Whenever the string "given" appears in a line below, please copy the line out.
_____
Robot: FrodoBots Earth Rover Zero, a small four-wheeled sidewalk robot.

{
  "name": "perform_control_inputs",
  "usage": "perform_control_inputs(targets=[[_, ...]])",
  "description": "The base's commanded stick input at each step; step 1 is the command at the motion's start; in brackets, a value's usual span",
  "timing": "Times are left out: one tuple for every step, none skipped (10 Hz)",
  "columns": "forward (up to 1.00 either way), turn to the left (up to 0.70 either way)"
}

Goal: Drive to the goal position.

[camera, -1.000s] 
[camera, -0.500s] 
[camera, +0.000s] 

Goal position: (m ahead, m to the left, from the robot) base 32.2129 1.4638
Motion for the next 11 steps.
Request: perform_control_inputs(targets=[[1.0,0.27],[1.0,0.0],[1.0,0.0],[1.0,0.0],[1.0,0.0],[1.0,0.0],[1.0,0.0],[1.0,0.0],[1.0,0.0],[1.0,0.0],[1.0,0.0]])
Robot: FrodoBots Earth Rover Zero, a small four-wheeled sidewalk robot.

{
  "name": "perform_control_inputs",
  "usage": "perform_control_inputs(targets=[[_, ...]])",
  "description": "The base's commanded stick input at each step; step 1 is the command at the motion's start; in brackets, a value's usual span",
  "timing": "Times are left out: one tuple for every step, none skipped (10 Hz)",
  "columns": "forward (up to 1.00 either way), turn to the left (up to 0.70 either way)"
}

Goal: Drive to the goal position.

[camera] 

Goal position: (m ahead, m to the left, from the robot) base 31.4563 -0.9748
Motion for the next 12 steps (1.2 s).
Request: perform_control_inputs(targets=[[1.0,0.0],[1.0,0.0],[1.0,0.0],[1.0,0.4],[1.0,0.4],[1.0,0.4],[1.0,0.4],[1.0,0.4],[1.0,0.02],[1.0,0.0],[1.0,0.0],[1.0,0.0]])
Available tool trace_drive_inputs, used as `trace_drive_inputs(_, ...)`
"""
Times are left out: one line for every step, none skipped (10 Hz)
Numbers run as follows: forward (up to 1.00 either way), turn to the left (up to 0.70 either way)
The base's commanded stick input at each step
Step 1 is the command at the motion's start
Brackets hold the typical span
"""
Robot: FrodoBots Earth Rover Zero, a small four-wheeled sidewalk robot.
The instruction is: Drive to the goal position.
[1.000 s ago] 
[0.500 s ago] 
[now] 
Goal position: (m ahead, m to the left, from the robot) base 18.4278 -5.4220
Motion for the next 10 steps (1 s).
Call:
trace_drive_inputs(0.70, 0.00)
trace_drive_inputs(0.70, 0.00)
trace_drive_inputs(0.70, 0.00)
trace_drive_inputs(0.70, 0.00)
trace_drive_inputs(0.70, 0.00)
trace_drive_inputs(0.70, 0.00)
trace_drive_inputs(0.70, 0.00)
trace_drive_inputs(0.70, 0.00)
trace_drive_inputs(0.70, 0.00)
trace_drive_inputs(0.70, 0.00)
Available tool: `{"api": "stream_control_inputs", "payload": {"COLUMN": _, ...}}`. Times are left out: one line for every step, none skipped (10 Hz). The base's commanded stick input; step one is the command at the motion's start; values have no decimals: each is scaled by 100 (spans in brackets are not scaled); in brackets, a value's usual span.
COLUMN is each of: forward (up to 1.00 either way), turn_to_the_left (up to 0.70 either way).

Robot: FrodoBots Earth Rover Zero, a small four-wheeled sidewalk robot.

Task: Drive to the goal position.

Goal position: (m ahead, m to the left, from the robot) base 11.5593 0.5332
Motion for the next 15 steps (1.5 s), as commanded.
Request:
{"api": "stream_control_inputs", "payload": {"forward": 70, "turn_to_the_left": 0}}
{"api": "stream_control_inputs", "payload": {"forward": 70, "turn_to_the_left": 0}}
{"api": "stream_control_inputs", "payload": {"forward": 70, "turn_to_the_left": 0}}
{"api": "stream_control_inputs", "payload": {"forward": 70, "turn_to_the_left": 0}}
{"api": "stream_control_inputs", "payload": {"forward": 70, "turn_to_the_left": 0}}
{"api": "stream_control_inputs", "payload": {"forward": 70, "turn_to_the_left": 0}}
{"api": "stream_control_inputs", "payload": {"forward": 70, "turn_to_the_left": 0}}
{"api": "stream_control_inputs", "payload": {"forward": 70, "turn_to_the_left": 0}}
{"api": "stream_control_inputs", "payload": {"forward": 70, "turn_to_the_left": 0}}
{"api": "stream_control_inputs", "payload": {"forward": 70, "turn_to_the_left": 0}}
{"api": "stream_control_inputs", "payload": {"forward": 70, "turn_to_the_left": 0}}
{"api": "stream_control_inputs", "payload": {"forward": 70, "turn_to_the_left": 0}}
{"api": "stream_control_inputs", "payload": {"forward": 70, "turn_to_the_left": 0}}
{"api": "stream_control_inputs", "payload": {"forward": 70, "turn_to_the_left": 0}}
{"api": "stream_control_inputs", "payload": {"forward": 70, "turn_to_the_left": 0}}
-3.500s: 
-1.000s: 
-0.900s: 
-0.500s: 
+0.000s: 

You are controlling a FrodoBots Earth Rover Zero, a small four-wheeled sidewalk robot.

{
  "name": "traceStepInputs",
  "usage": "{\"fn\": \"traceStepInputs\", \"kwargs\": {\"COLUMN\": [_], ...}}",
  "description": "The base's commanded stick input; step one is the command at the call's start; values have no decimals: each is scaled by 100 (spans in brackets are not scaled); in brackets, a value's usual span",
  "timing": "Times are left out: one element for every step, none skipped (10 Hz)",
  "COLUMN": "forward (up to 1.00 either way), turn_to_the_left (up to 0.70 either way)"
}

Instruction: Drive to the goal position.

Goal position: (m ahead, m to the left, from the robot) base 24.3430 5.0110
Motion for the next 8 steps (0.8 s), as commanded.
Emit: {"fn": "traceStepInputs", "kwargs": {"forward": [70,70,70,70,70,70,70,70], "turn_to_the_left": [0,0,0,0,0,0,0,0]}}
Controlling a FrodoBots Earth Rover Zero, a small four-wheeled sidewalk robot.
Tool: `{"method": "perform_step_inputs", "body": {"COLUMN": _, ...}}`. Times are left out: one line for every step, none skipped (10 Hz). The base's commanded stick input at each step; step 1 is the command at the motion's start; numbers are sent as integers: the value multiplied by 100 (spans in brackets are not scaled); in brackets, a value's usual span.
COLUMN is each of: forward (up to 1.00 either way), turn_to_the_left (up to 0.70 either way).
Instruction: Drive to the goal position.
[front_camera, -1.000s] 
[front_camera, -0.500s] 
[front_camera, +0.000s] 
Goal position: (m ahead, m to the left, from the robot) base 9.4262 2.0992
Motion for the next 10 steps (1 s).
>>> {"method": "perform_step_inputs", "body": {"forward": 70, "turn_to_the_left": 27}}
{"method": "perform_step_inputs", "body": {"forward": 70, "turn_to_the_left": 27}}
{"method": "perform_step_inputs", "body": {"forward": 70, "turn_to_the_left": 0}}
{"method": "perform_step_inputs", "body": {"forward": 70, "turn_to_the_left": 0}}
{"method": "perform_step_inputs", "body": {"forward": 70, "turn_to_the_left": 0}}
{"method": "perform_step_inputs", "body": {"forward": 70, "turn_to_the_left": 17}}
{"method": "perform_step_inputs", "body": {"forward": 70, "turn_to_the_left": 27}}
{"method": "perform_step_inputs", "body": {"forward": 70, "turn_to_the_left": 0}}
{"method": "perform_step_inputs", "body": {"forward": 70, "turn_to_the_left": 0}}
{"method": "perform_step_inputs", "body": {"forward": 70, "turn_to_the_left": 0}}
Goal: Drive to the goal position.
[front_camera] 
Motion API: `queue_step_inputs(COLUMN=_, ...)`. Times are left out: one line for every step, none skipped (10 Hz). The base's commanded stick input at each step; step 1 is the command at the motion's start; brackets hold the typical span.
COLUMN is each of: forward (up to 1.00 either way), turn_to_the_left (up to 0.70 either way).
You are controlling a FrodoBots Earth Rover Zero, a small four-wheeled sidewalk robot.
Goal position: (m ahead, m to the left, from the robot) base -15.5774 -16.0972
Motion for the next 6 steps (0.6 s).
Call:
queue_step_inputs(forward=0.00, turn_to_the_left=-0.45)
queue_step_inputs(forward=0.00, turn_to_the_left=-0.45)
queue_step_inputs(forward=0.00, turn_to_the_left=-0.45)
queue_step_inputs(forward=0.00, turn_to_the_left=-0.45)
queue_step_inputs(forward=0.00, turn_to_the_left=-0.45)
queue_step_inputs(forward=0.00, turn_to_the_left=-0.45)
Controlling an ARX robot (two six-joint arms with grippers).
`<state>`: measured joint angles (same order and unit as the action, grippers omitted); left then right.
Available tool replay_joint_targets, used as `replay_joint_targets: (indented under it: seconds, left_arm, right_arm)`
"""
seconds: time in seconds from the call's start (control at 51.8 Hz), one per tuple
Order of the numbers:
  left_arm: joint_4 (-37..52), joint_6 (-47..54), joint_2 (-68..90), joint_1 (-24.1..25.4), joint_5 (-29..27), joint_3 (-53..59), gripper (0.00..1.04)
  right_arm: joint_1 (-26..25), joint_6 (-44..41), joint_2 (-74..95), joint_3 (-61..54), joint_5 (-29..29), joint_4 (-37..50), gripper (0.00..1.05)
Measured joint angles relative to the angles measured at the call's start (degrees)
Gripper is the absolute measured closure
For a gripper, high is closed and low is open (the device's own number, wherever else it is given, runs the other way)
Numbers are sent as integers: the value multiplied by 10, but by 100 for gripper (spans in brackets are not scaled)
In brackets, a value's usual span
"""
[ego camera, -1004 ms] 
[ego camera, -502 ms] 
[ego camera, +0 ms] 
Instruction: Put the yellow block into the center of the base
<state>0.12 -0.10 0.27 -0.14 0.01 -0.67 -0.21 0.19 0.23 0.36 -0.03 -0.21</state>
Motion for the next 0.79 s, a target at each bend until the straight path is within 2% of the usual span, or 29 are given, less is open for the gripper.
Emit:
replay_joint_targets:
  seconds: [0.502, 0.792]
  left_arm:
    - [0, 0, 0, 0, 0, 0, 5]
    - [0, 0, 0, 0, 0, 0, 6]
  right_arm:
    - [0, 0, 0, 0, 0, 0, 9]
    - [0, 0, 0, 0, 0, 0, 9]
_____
Problem solution ::
For a gripper, high is closed and low is open (the device's own number, wherever else it is given, runs the other way)
Motion for the next 0.79 s, a target at each bend until the straight path is within 2% of the usual span, or 29 are given, less is open for the gripper.

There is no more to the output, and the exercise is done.